_What is expected:_
Your answer should be the lines of the data below that contain "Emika".
---------- Extracted information
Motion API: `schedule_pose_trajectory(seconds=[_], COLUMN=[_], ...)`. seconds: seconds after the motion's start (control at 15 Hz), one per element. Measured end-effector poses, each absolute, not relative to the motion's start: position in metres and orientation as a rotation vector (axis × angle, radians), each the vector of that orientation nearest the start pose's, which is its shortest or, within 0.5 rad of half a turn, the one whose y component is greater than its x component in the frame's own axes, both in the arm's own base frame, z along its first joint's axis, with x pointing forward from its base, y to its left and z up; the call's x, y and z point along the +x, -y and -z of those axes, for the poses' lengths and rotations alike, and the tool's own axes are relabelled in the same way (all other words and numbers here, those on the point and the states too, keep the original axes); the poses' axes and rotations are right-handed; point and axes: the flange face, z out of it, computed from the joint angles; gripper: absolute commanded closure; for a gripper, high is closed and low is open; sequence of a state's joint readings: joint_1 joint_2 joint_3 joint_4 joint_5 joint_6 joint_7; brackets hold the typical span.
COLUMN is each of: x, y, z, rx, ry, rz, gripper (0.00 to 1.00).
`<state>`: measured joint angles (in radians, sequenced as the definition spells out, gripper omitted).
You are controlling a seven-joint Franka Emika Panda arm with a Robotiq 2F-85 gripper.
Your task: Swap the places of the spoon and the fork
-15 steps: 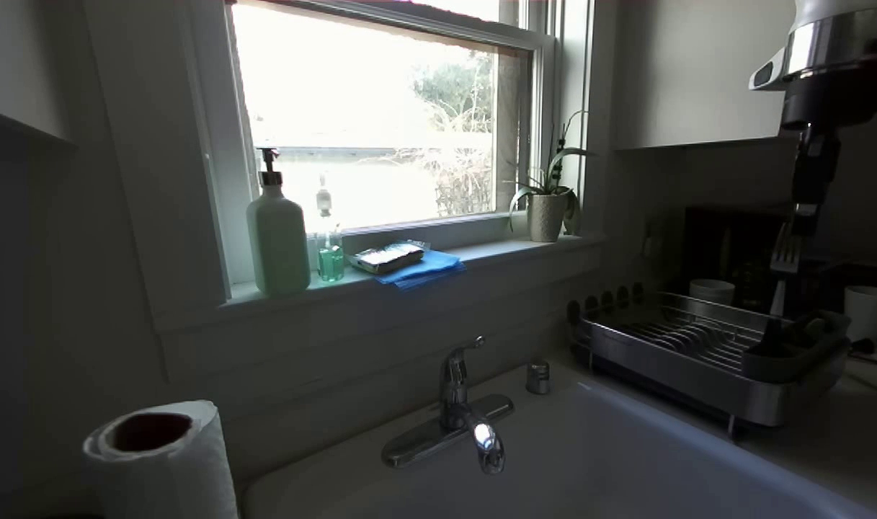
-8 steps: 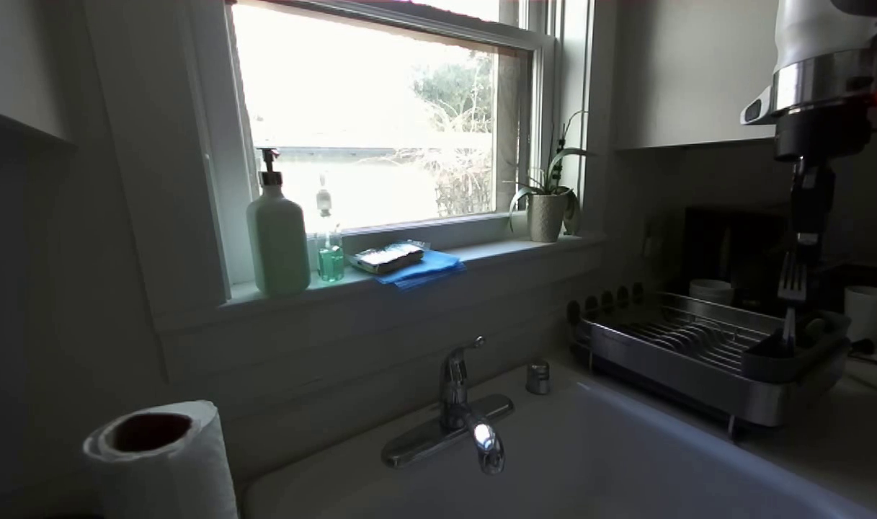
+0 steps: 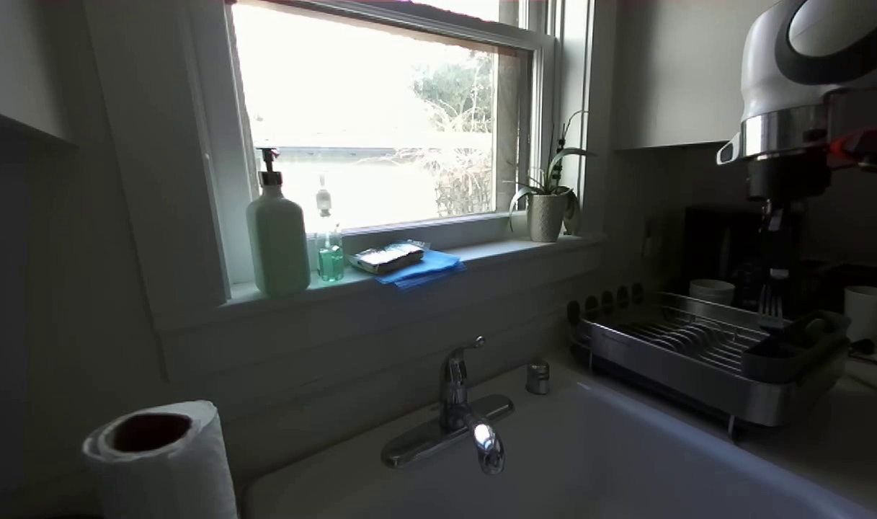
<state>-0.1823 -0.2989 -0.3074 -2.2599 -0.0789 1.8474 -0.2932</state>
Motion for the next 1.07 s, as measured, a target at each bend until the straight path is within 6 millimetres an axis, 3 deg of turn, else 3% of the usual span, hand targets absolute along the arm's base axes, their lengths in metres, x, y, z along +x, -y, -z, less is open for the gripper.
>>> schedule_pose_trajectory(seconds=[0.07, 0.13, 0.2, 0.47, 0.87, 1.07], x=[0.394, 0.396, 0.398, 0.399, 0.382, 0.367], y=[0.223, 0.224, 0.224, 0.229, 0.249, 0.264], z=[-0.459, -0.452, -0.446, -0.437, -0.456, -0.465], rx=[-3.067, -3.066, -3.065, -3.062, -3.063, -3.056], ry=[-0.234, -0.235, -0.235, -0.249, -0.329, -0.389], rz=[-0.187, -0.202, -0.216, -0.24, -0.17, -0.134], gripper=[0.99, 0.72, 0.71, 0.46, 0.04, 0.0])
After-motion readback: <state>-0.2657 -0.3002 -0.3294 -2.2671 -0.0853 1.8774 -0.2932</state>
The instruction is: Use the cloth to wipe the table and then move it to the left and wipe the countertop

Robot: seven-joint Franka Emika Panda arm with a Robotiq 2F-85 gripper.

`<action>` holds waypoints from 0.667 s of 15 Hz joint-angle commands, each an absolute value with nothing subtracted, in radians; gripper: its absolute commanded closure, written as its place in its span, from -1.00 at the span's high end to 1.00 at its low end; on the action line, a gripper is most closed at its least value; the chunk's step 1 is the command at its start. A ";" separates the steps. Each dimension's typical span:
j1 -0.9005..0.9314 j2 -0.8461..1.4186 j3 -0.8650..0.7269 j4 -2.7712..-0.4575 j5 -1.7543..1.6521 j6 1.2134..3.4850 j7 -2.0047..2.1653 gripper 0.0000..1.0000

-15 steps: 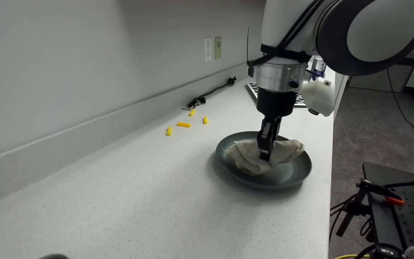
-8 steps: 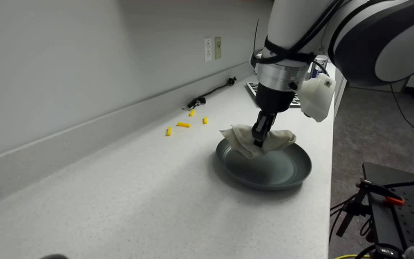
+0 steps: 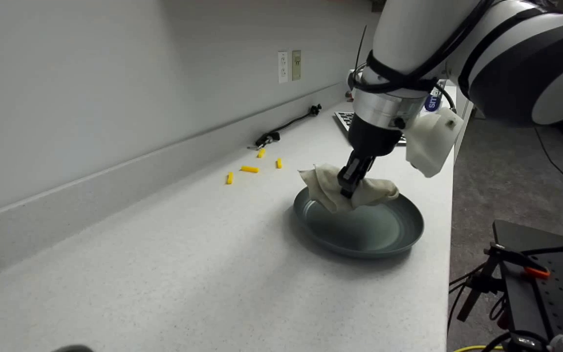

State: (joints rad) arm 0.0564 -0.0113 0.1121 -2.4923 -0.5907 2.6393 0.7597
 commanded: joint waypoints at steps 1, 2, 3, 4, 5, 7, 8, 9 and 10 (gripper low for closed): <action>0.061 0.018 0.115 -2.540 -0.382 2.845 0.633 -0.93; 0.061 0.030 0.123 -2.553 -0.309 2.908 0.590 -0.93; 0.060 0.043 0.134 -2.563 -0.241 2.958 0.548 -0.93; 0.059 0.053 0.146 -2.569 -0.186 2.992 0.511 -0.93; 0.056 0.065 0.165 -2.574 -0.119 3.023 0.462 -0.93; 0.087 0.078 0.163 -2.577 0.003 3.051 0.377 -0.93; 0.092 0.083 0.174 -2.575 0.054 3.058 0.343 -0.93; 0.095 0.086 0.181 -2.572 0.092 3.058 0.316 -0.93; 0.057 0.086 0.227 -2.570 0.129 3.053 0.285 -0.93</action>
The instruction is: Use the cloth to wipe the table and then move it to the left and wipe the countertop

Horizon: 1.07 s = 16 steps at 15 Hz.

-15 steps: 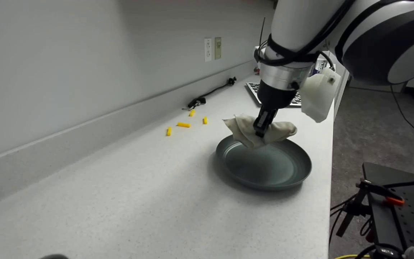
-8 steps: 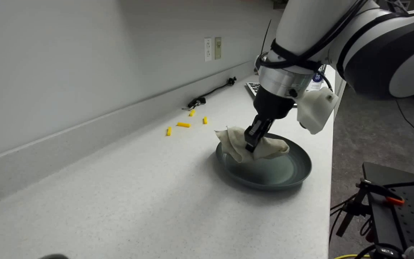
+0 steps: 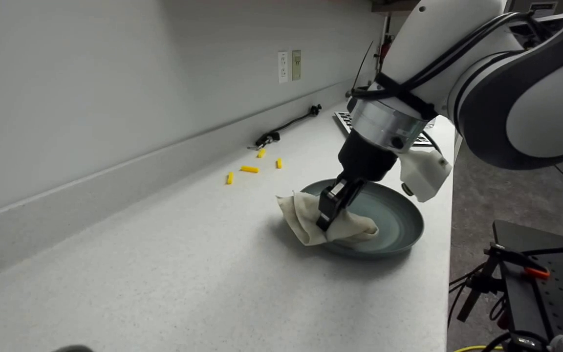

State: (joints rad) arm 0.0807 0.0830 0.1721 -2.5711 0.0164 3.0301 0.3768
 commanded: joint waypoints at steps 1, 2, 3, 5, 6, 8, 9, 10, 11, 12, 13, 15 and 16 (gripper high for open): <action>0.094 0.081 0.194 -2.569 0.151 3.046 0.271 -0.93; 0.097 0.077 0.191 -2.570 0.159 3.045 0.267 -0.93; 0.098 0.075 0.189 -2.570 0.169 3.044 0.258 -0.93; 0.101 0.065 0.163 -2.579 0.135 3.041 0.269 -0.93; 0.083 0.061 0.166 -2.583 0.089 3.036 0.301 -0.93; 0.094 0.047 0.113 -2.592 -0.021 3.023 0.357 -0.93; 0.116 0.030 0.040 -2.602 -0.145 3.012 0.425 -0.93; 0.154 0.007 -0.046 -2.602 -0.220 2.991 0.447 -0.93; 0.179 -0.018 -0.131 -2.586 -0.308 2.941 0.464 -0.93; 0.199 -0.010 -0.184 -2.551 -0.394 2.910 0.511 -0.93; 0.188 -0.001 -0.192 -2.522 -0.480 2.880 0.574 -0.93; 0.170 -0.007 -0.179 -2.510 -0.653 2.839 0.738 -0.93; 0.177 -0.011 -0.169 -2.511 -0.690 2.821 0.792 -0.93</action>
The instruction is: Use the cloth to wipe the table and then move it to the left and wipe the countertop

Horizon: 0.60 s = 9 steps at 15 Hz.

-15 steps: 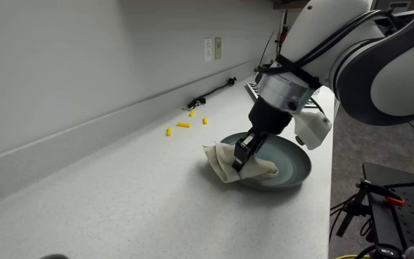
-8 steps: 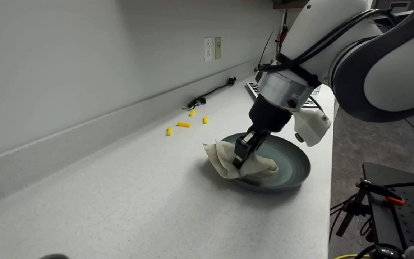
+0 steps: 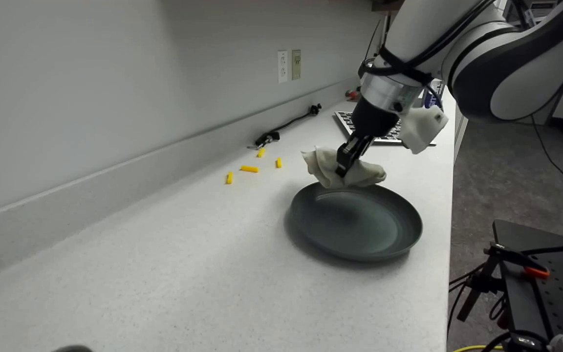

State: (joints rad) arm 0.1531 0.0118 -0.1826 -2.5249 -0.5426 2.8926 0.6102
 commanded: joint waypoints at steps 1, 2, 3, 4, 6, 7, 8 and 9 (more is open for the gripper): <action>0.183 -0.013 -0.154 -2.516 -0.689 2.807 0.808 -0.93; 0.190 -0.009 -0.140 -2.524 -0.671 2.805 0.812 -0.93; 0.198 -0.006 -0.125 -2.532 -0.634 2.802 0.795 -0.93; 0.204 -0.001 -0.111 -2.540 -0.592 2.809 0.769 -0.93; 0.216 0.008 -0.080 -2.561 -0.458 2.830 0.670 -0.93; 0.221 0.013 -0.063 -2.572 -0.372 2.852 0.609 -0.93; 0.224 0.015 -0.047 -2.582 -0.290 2.867 0.551 -0.93; 0.228 0.018 -0.031 -2.587 -0.206 2.878 0.486 -0.93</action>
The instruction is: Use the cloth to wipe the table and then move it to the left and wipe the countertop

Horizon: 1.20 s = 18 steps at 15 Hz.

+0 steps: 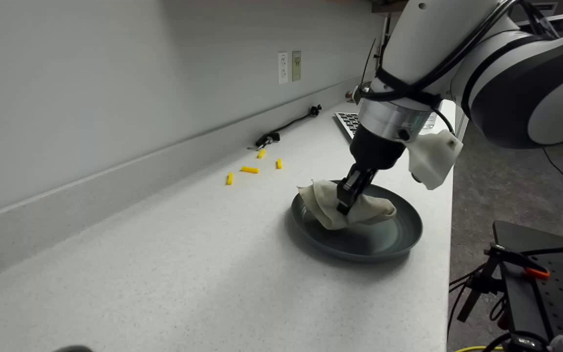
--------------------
_Result of the exercise:_
You are controlling a seven-joint Franka Emika Panda arm with a Robotiq 2F-85 gripper.
Robot: seven-joint Franka Emika Panda arm with a Robotiq 2F-85 gripper.

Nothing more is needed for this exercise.